### Task directions
Transcribe only the stretch of lines that opens with the line containing "Use the even-odd" and closes with the last line of the listing, skipping pictures.

*** Data to examine ***

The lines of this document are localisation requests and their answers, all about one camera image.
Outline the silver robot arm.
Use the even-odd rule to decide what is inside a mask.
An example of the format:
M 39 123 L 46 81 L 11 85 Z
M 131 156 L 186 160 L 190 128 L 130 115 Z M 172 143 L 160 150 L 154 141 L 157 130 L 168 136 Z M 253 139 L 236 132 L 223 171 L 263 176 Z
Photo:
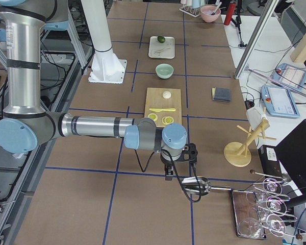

*** End of Data to examine ***

### Problem solution
Use the even-odd rule to decide what is inside a mask.
An example of the format:
M 39 123 L 46 81 L 11 85 Z
M 131 156 L 186 160 L 190 128 L 130 115 Z M 172 143 L 160 150 L 154 141 L 157 130 L 168 136 Z M 253 139 L 236 132 L 223 171 L 263 176 Z
Photo:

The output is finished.